Laurence Ferrari demande pourquoi la « Jeune garde » a été créée à Lyon. Manon Aubry va devoir dresser un historique glaçant des méfaits de l’extrême droite qui amenèrent la gauche à enrôler de jeunes volontaires dans la défense de la ville. En ce temps là – nous sommes en 2018 -, « les personnes noires, les racisés et les personnes LGBT » sont pourchassés par des milices fascistes. « N’importe qui qui connaît un peu Lyon et notamment le vieux Lyon » le « save ». Ces gens-là « ont peur de sortir dans la rue ». Des voyageurs concernés par cette chasse à l’homme font un détour par Genève. Des fauves rôdent aux abords des bouchons. D’où le nom de la ville…
Evidemment, Laurence Ferrari demande le nombre d’attaques recensées à cette époque. « C’est 102 exactement en l’espace de 15 ans, dont 60% sont impunies », précise l’historienne de LFI. Elle épargnera à la journaliste les 28 % qui portaient un casque à pointe. Le choc serait trop rude.
Dans sa soif de savoir, la novice en châtiments d’extrême droite (Laurence Ferrari donc) demande la provenance de ces chiffres : « Ce sont des chiffres de la mairie de Lyon, de la préfecture », répond Manon Aubry. De la Française des jeux ? Halte à la plaisanterie ! La source de la statistique dépasse ces trois institutions. Manon Aubry éclaire la journaliste : « Notamment. Heu, heu… » Ce sont des « chiffres qui ont été établis à Lyon !». Il s’agit du vrai pourcentage lyonnais fabriqué selon des méthodes ancestrales. 102 ! Ça sent bon le terroir Insoumis !

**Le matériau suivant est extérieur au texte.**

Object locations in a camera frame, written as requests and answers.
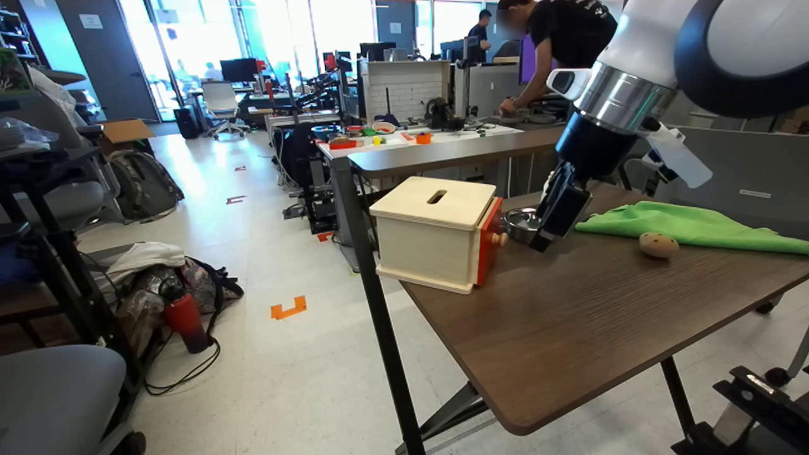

Quoi qu’il en soit, s’il y a un mal suprême, c’est bien celui du fascisme dont la France est percluse : « Vous savez comme moi que s’il y a dans notre pays des anti fascistes, c’est bien parce qu’il y a des fascistes », avance Manon Aubry. L’extrême gauche mythomane s’est inventée un fléau qu’il lui faut combattre. Convaincue que Laurence Ferrari est atteinte du même syndrome, Manon Aubry la fait collègue de camisole. Le « Vous savez comme moi » en est la preuve.
La nécessité d’un mouvement antifasciste ne fait aucun doute, selon l’invitée de CNews. « Mais qui n’utilise pas la violence », précise-t-elle. La guérison est proche.